● WORK ORDER: The data below is to be repeated in full, exactly as given.

● DATA EXTRACT:
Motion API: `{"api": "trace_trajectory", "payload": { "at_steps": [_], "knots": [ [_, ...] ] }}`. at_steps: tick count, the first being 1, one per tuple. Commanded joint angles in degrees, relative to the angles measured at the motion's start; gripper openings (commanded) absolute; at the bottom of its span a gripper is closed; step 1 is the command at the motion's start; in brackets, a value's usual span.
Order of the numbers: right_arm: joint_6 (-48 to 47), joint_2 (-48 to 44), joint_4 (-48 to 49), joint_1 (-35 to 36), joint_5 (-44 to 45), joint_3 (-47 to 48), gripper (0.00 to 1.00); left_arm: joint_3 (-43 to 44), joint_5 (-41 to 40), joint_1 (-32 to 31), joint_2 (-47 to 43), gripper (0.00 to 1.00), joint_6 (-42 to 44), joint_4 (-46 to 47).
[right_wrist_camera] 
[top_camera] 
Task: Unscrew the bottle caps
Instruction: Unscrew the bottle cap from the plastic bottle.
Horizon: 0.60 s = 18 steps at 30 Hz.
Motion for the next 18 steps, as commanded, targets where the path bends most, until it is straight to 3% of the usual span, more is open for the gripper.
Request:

● TASK RESULT:
Motion API: `{"api": "trace_trajectory", "payload": { "at_steps": [_], "knots": [ [_, ...] ] }}`. at_steps: tick count, the first being 1, one per tuple. Commanded joint angles in degrees, relative to the angles measured at the motion's start; gripper openings (commanded) absolute; at the bottom of its span a gripper is closed; step 1 is the command at the motion's start; in brackets, a value's usual span.
Order of the numbers: right_arm: joint_6 (-48 to 47), joint_2 (-48 to 44), joint_4 (-48 to 49), joint_1 (-35 to 36), joint_5 (-44 to 45), joint_3 (-47 to 48), gripper (0.00 to 1.00); left_arm: joint_3 (-43 to 44), joint_5 (-41 to 40), joint_1 (-32 to 31), joint_2 (-47 to 43), gripper (0.00 to 1.00), joint_6 (-42 to 44), joint_4 (-46 to 47).
[right_wrist_camera] 
[top_camera] 
Task: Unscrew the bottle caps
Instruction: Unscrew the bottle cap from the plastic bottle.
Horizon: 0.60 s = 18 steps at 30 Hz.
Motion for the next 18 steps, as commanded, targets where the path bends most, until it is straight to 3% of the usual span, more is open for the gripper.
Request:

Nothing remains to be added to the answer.